Start at the first line of the material. Repeat each line exactly through the one containing "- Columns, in", then stop.

Data segment:
· · · ·

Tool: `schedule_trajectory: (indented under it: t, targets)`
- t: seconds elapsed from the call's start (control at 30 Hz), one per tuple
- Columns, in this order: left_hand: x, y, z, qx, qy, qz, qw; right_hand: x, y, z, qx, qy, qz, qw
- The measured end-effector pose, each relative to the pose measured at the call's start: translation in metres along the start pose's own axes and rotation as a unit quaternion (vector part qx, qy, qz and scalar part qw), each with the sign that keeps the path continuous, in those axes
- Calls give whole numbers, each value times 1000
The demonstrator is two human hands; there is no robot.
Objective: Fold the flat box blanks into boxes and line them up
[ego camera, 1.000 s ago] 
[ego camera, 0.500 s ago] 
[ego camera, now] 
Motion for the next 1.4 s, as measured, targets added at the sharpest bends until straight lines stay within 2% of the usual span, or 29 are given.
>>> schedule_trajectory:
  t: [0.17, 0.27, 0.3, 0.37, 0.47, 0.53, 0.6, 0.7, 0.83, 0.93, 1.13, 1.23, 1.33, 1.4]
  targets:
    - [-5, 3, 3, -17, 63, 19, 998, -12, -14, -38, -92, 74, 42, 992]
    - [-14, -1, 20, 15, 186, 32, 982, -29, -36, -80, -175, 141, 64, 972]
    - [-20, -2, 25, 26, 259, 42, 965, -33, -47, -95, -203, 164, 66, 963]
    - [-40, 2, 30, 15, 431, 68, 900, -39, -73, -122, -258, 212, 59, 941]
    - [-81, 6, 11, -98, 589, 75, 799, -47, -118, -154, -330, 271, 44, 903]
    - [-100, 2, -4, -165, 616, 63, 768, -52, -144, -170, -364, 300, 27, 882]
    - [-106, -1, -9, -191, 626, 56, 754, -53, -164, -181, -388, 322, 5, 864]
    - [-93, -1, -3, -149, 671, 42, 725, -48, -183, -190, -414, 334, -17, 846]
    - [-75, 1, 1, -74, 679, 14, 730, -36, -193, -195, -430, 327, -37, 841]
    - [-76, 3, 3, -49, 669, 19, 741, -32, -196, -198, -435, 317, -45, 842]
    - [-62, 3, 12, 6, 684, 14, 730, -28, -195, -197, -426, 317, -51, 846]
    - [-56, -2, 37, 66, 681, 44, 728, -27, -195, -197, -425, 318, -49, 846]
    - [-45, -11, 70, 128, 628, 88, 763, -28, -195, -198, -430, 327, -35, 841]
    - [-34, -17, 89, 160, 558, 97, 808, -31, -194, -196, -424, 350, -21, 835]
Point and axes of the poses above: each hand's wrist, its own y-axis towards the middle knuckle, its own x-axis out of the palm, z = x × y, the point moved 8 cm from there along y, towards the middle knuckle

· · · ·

Solution below:
Tool: `schedule_trajectory: (indented under it: t, targets)`
- t: seconds elapsed from the call's start (control at 30 Hz), one per tuple
- Columns, in this order: left_hand: x, y, z, qx, qy, qz, qw; right_hand: x, y, z, qx, qy, qz, qw

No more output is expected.